José Eurico – Um projeto desta natureza é caro. O MPA financiou todo o projeto. Fica claro que sem a intervenção e apoio do MPA, o livro não teria sido produzido. Aliás, é preciso destacar que sem o apoio do Eric Routledge e do Rodrigo Roubach junto ao MPA este projeto não teria sido levado a termo. Bem, complementando o raciocínio, acho interessante comentar que recentemente o MPA lançou, via CNPq, um edital de fomento à pesquisa em aquicultura, e a área de nutrição está contemplada neste edital. As ações verticais e transversais do MPA têm sido muito eficazes, muito positivas, muito bem vindas, e os resultados começam a aparecer.
Qual é a importância de reunir 40 autores de diversos lugares e produzir uma obra com estudo em aquicultura?

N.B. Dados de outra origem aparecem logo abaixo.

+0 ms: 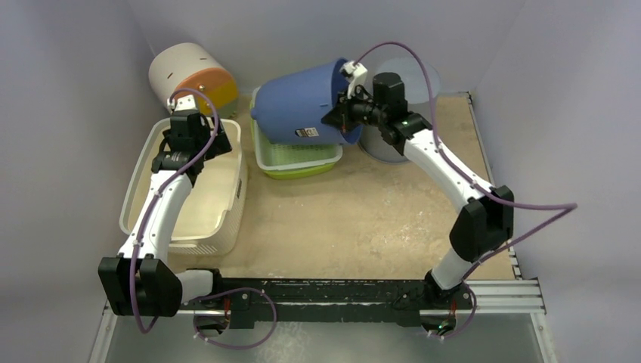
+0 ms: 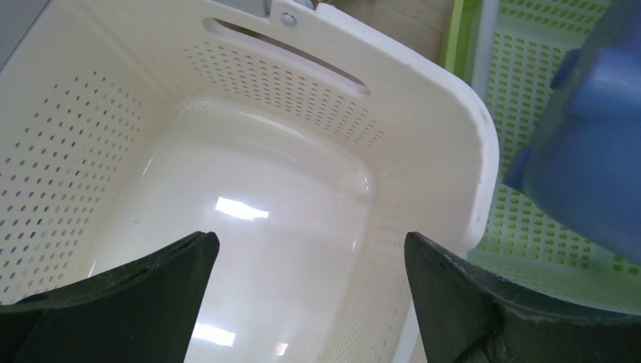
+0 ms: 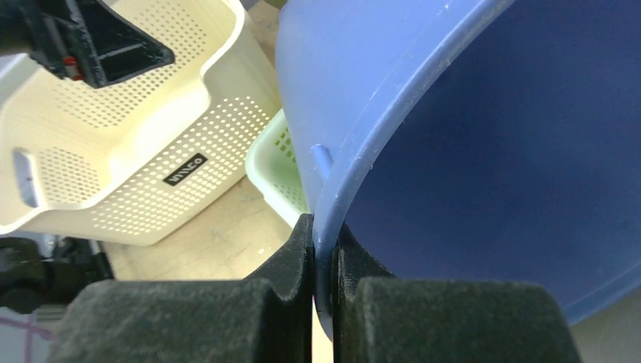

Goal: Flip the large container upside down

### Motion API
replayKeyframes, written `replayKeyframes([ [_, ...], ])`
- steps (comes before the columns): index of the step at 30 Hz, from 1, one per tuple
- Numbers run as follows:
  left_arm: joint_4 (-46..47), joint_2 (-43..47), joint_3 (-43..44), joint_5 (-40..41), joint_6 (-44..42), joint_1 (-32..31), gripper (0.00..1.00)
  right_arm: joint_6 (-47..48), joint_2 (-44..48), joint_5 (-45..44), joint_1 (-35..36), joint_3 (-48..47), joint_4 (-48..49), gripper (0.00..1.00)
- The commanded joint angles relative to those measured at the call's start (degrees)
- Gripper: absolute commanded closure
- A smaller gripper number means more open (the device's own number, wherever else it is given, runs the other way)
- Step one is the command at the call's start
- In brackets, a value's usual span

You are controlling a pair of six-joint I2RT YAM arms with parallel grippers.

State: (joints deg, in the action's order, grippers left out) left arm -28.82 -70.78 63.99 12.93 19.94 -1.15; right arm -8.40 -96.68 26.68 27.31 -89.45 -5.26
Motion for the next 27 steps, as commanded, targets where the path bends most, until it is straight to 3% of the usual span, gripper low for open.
replayKeyframes([
  [1,1.4,1.9,0.9,1.4,-1.4,0.1,0.05,-11.0,10.7,11.5,-4.4,2.8,11.4,1.00],
  [5,1.8,1.8,1.1,0.8,-1.4,0.1,0.05,-18.2,16.0,17.3,-5.2,9.1,16.0,1.00],
  [10,2.2,1.8,0.5,0.2,-1.3,0.1,0.05,-32.7,22.8,21.7,-6.4,25.5,31.3,1.00],
  [17,2.2,2.1,0.1,0.0,-0.8,0.1,0.05,-44.3,21.1,30.9,-8.1,40.8,46.4,1.00],
  [27,2.2,1.6,1.0,0.5,-0.5,0.1,0.05,-46.3,19.1,35.9,-18.7,55.6,49.6,1.00],
])
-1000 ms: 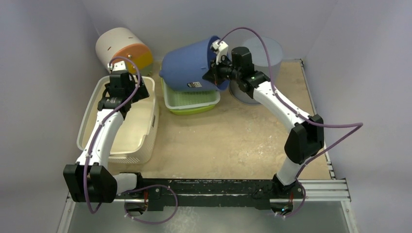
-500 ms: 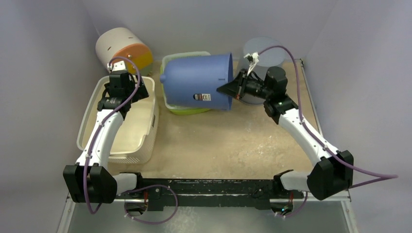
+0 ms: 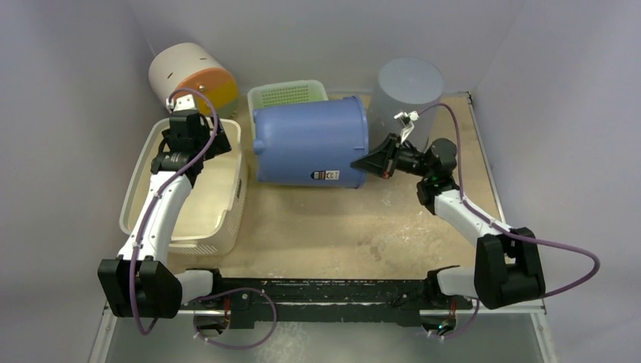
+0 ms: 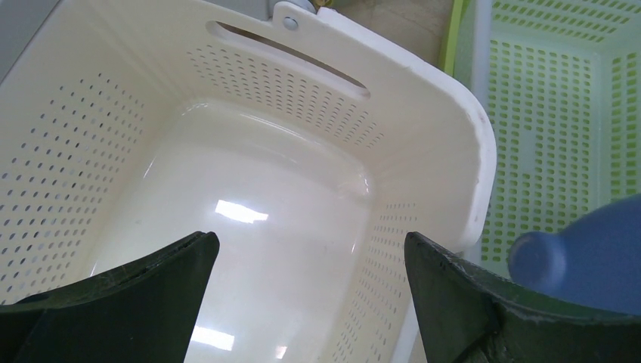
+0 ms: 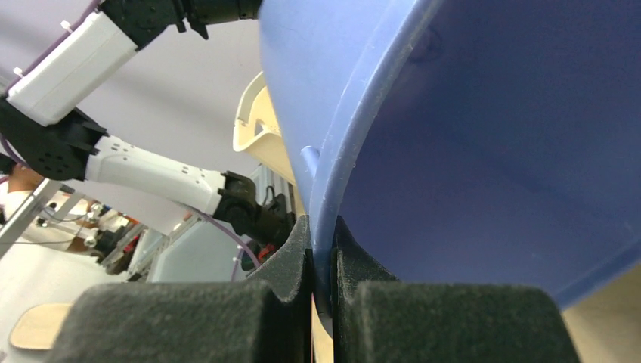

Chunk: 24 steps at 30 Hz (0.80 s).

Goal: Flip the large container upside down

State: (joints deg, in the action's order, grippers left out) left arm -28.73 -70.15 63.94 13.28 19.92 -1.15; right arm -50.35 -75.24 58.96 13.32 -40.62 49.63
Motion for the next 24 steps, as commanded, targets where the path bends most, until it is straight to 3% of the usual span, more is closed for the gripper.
replayKeyframes([
  [1,2.2,0.8,1.2,0.0,-0.4,0.1,0.05,-3.7,-2.7,4.2,-6.3,8.3,-6.0,1.00],
  [10,2.7,-1.2,2.5,-0.3,-1.1,0.1,0.05,-1.9,-9.6,5.8,-11.3,12.6,-5.5,1.00],
  [18,2.2,-3.5,4.2,-0.3,-2.5,0.1,0.05,-7.3,-15.6,7.4,-13.9,18.4,3.4,1.00],
  [24,2.2,-4.7,4.7,-0.5,-2.9,0.1,0.05,-5.9,-17.3,8.7,-14.4,18.5,0.5,1.00],
])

José Eurico – Vencer as distâncias geográficas foi um desafio e tanto, mas todo o trabalho foi muito facilitado pela boa vontade, a paciência e a dedicação de todos os envolvidos. Resumindo: acho que o grupo como um todo mostrou que é possível sim executar projetos desta natureza, em “rede de trabalho”. Quem sabe esta seja a maior lição, o exemplo mais positivo da execução deste projeto.
O projeto “Plataforma NutriAqua” pretende começar novas pesquisas?
José Eurico – Difícil dizer. O projeto foi consolidado e o livro foi lançado apenas em novembro último. Vai ser necessário dar um pouco de tempo ao tempo para podermos avaliar os resultados e definir novas metas, novos projetos.
A parceria entre você e a professora Débora Machado Fracalossi ainda vai continuar para futuras publicações?
José Eurico – Bem, eu espero que sim. Tem um ditado dos países de língua inglesa que em tradução livre ficaria assim: os frutos não caem longe das árvores. Débora e eu completamos nosso doutoramento na mesma instituição, no mesmo laboratório e sob o mesmo orientador. Somos fruto da mesma árvore; compartilhamos não somente uma amizade fraterna, mas também uma identidade de propósitos e a mesma filosofia de trabalho. As demandas de nossas instituições, de nossos envolvimentos em administração acadêmica e de projetos de pesquisa locais são grandes; nossos envolvimentos extramurais também consomem muito do nosso esforço e disponibilidade de tempo. Existe ainda a distância geográfica (está certo que o deslocamento Piracicaba – Florianópolis hoje em dia consome pouco mais de duas horas…). Mas a mídia eletrônica – escrita, de voz e de imagem – tem nos ajudado muito. Quero deixar bem claro que este projeto foi pensado e liderado pela Débora; eu fui o colaborador, o fiel escudeiro. Projetos desta natureza são demorados, caros e demandam um esforço e dedicação incomuns; as limitações são realmente grandes. De qualquer forma, no tempo certo, sim, não haveria porque não estabelecer novas iniciativas em colaboração.